When an attorney’s power is incontestable, whether due to the quality of work product or extent of connections and affiliations, it not only becomes unnecessary to incur the costs of an opaque writing style, but by writing plainly, some attorneys can signal that they are above needing to, because avoiding the obtrusive signal of power can, with additional information, come to signal greater power.
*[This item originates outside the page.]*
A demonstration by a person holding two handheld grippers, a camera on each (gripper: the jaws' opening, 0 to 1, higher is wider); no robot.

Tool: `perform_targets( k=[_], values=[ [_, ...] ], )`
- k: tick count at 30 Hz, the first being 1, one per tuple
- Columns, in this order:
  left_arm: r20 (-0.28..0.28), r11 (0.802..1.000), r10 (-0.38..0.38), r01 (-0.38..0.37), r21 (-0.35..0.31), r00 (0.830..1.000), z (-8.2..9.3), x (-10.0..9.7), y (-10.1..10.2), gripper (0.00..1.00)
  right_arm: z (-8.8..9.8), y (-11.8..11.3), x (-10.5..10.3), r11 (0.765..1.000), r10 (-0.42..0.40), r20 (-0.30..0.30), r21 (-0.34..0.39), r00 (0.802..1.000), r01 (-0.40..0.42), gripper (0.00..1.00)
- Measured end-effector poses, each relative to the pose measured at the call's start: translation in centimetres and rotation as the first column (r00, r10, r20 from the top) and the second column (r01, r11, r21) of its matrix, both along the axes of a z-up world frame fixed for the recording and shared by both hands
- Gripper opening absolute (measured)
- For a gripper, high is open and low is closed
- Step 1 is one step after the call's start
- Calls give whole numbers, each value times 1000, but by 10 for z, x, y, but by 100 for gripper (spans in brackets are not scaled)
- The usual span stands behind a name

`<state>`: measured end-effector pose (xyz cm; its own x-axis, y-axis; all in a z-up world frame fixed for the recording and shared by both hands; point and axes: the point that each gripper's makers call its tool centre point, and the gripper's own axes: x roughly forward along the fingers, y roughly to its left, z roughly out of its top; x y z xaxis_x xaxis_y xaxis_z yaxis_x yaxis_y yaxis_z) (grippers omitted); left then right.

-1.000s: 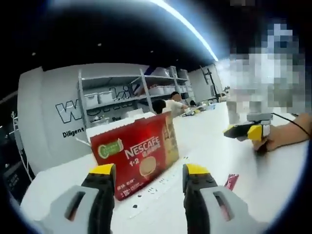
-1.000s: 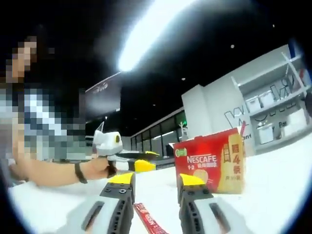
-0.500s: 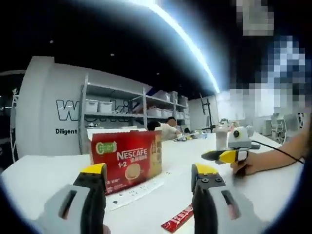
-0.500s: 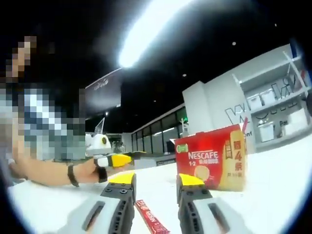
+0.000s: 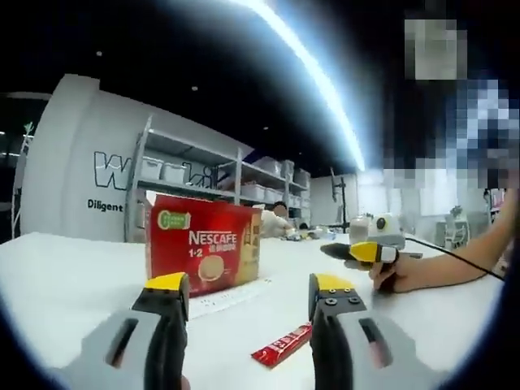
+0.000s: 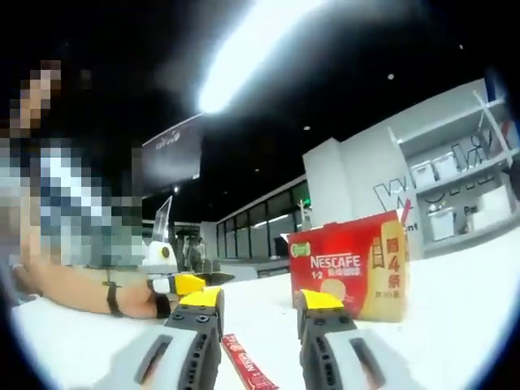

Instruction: Tear open the coffee pouch, take out the coffee, and pour the coffee from the pouch into the cup

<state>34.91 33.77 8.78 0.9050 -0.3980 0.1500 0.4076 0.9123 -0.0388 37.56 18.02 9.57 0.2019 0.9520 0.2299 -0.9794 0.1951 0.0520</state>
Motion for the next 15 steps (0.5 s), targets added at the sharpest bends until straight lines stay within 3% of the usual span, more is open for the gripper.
perform_targets(
  k=[6, 10, 15],
  values=[
    [-3, 1000, 3, -3, -12, 1000, -1, -1, -1, 58, -14, 11, -8, 995, 5, 61, -98, 998, 1, 34],
    [-3, 1000, -17, 17, -12, 1000, -1, -3, -6, 51, -15, 11, -9, 995, 8, 72, -104, 997, 0, 34],
    [-18, 998, -22, 20, -64, 1000, -1, -4, -2, 49, -10, 9, -9, 997, 4, 71, -73, 997, 1, 33]
  ],
)
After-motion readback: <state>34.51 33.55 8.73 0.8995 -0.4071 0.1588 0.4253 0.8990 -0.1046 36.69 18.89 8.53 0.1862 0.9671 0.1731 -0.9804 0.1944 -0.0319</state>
Although the costs of countersignaling are less than those of signaling, they’re still onerous. To maintain the clearest discriminability from the middle-status legalese writers, plain writers will avoid useful abstraction (and its paraphernalia, such as varied sentence length). The same signaling logic applies to other versions of pseudo-abstract writing, such as bureaucratese and academese, in other realms where signaling of power is important and a higher-status plain-talk-writing trend supervenes.

Sunday, April 20, 2014

The polar forms of writing—formal and informal—and the poor prospects for intermediates

Formal prose, I’ve emphasized, is a writing style, a distinct type of writing, differing from the informal in its ideals and aspirations: precise argument or spontaneous conversation. Is compromise possible between these writing types? There are exceptions, but mostly, the answer is no.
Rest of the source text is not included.